> **Your assignment**: Copy word for word, please, the lines of the entries below running from the one containing "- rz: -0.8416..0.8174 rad" to the one containing "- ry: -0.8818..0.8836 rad", both ends included.

> **Source records**:

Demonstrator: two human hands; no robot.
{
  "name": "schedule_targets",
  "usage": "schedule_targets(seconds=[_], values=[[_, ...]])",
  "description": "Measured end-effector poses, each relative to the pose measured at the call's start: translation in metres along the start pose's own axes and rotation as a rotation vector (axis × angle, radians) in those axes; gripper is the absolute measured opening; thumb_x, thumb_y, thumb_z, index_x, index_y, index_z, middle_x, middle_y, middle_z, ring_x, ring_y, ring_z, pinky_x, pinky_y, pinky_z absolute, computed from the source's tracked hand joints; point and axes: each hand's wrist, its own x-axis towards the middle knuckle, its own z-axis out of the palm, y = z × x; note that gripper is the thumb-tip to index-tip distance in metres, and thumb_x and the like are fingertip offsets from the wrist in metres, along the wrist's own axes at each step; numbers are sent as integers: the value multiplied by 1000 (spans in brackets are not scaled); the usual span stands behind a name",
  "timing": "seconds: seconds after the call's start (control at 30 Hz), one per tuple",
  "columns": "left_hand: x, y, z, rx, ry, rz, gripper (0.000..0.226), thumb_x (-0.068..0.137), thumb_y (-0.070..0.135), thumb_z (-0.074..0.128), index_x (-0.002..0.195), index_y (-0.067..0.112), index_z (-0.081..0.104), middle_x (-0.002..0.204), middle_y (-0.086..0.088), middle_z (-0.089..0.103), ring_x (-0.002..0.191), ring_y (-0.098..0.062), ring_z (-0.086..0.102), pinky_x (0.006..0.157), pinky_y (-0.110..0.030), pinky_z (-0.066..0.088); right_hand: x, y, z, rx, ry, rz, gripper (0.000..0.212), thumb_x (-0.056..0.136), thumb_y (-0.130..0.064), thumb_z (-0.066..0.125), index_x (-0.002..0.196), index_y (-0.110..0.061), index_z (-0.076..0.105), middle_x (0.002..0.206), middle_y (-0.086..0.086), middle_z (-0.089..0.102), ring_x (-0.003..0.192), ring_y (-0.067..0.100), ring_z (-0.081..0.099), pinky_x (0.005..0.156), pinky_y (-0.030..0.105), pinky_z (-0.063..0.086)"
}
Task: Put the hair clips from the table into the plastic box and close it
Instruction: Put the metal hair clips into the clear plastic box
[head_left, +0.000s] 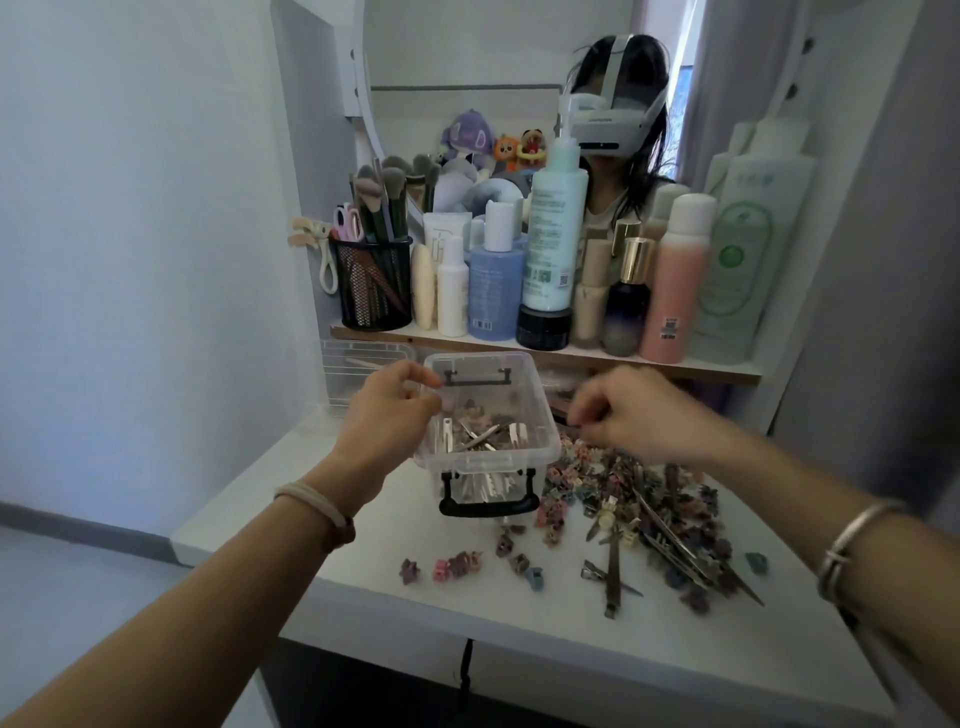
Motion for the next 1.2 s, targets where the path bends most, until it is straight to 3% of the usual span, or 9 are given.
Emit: schedule_targets(seconds=[0.13, 0.37, 0.57, 0.67, 0.8, 0.93, 1.0, 1.1, 1.2], values=[[2, -4, -1, -12, 5, -20, 16, 89, 5, 49, 85, 20, 53, 75, -3, 53, 65, -17, 48, 55, -25, 40, -2, 29, 30, -302, -229, 57, 40, 85, -5, 54, 122, -20, 58, 130, 4, 57, 118, 21, 53, 96, 30, 46], [3, -8, 3, -23, -6, -29, 17, 90, 7, 49, 81, 20, 53, 74, -2, 51, 66, -18, 47, 55, -25, 40, 5, 35, 44, -415, -186, 55, 23, 83, -2, 50, 99, -14, 60, 112, 10, 59, 102, 27, 57, 83, 41, 51], [4, -10, 3, -17, -12, -33, 10, 90, 7, 50, 87, 15, 54, 75, -3, 51, 60, -15, 45, 41, -15, 41, 5, 39, 47, -435, -163, 31, 26, 85, -2, 47, 106, -15, 55, 113, 10, 58, 104, 28, 55, 80, 37, 47], [5, -10, 2, -16, -6, -36, 10, 90, 5, 49, 95, 11, 55, 75, -4, 51, 59, -15, 44, 44, -18, 41, 4, 38, 47, -428, -150, 6, 21, 83, 1, 48, 92, -17, 53, 107, 9, 59, 99, 27, 56, 73, 34, 43], [5, -10, 0, -14, -4, -36, 12, 90, 4, 48, 99, 10, 55, 75, -4, 51, 61, -15, 46, 51, -23, 40, 7, 34, 35, -299, -19, -65, 23, 80, 2, 54, 85, -20, 59, 99, 4, 65, 95, 20, 59, 76, 28, 45], [5, -9, 2, -3, 5, -38, 11, 90, 6, 49, 97, 12, 55, 74, -1, 51, 59, -13, 45, 46, -18, 39, 8, -1, 9, 178, 241, -119, 24, 82, -3, 64, 72, -25, 59, 77, -4, 61, 70, 7, 54, 65, 20, 43], [4, -8, 4, -7, -6, -34, 9, 90, 8, 50, 97, 12, 55, 75, -1, 51, 60, -13, 46, 43, -16, 41, 10, -20, 2, 272, 217, -174, 28, 81, -8, 68, 69, -31, 55, 71, -9, 60, 66, 4, 54, 65, 20, 45], [4, -7, 6, -14, -9, -28, 10, 90, 8, 50, 97, 13, 55, 76, 1, 51, 61, -11, 46, 44, -16, 39, 12, -27, -1, 257, 111, -161, 10, 80, -20, 69, 85, -27, 65, 84, -4, 68, 79, 9, 63, 75, 24, 50], [4, -8, 4, -19, -7, -34, 9, 91, 8, 50, 97, 13, 55, 78, 0, 51, 63, -12, 46, 50, -19, 38, 11, -8, -3, 206, 181, -68, 12, 83, -17, 67, 95, -18, 70, 90, -4, 66, 83, 8, 59, 77, 23, 43]])
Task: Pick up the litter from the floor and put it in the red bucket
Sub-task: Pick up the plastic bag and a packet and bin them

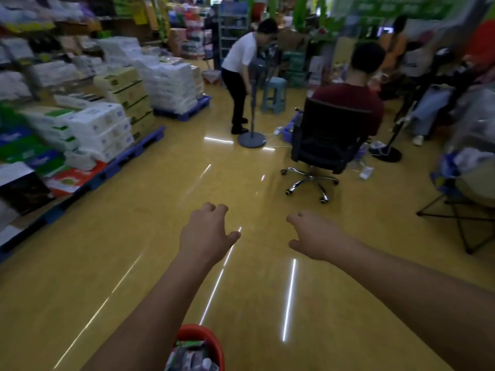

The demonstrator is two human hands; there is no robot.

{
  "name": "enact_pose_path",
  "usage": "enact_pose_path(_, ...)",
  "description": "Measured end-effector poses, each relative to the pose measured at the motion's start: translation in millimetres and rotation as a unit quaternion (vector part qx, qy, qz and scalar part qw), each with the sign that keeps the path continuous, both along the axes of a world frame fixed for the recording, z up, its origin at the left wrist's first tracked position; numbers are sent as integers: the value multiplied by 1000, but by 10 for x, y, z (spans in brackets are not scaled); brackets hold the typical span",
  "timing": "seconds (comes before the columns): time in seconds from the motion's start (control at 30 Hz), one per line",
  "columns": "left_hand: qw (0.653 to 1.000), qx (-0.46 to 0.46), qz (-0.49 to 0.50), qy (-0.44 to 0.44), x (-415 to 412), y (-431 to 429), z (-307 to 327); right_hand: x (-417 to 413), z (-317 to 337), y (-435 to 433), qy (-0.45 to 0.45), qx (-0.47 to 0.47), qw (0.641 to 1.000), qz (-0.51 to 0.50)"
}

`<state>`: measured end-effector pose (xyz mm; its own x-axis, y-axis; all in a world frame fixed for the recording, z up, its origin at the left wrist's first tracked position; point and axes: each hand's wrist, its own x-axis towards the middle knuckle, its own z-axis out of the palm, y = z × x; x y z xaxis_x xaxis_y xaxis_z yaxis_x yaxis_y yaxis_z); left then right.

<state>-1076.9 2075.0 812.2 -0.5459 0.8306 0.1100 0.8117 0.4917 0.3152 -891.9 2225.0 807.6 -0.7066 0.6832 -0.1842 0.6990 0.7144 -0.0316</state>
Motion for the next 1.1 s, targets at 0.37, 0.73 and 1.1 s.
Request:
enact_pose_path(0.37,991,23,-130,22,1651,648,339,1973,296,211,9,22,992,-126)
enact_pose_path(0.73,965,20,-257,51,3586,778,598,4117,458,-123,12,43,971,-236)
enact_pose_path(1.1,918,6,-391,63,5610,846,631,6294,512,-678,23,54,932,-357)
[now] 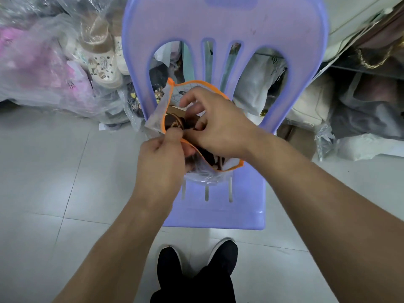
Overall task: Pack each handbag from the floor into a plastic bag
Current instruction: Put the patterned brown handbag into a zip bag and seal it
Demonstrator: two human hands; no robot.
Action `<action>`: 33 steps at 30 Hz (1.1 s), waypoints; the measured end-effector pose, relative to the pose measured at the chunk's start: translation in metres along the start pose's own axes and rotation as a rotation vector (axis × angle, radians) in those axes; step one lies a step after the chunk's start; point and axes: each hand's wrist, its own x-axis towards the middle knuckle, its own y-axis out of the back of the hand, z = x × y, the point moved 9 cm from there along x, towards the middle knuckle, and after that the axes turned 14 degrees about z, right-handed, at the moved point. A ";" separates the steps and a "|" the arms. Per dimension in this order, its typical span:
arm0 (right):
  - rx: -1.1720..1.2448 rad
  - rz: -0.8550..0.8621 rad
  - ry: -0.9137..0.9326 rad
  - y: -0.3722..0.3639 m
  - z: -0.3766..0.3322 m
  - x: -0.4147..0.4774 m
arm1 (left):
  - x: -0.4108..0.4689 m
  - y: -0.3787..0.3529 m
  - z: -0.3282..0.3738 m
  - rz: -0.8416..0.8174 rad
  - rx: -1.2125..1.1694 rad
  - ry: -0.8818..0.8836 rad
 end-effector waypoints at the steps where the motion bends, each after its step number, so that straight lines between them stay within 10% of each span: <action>1: 0.046 0.019 -0.010 0.006 0.001 -0.001 | 0.001 0.000 -0.001 0.013 -0.065 0.062; 5: -0.085 0.300 0.101 0.034 0.005 -0.007 | 0.003 -0.004 -0.004 0.033 -0.177 0.182; 11: -0.023 0.700 -0.284 0.077 0.062 -0.033 | -0.002 -0.008 -0.005 0.098 -0.159 0.140; 17: 0.416 0.349 -1.093 0.038 0.120 -0.083 | -0.007 -0.012 -0.012 0.109 -0.173 0.162; 27: 0.325 0.228 -0.724 0.045 0.120 -0.071 | -0.005 -0.016 -0.018 0.069 -0.020 0.160; 33: -0.001 0.275 -0.416 0.081 0.090 -0.056 | 0.021 0.006 0.017 0.280 0.299 -0.255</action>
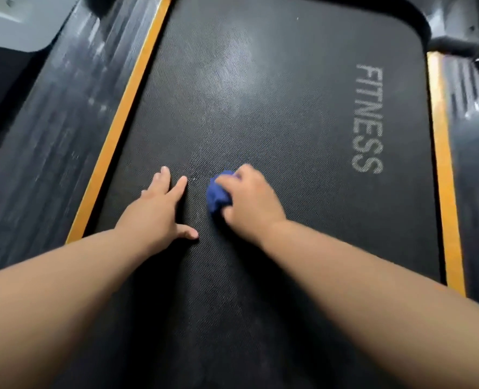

> **Exercise output**:
  - rz: -0.8416..0.8174 rad
  - rx: -1.2125..1.1694 rad
  - ry: -0.8818..0.8836 rad

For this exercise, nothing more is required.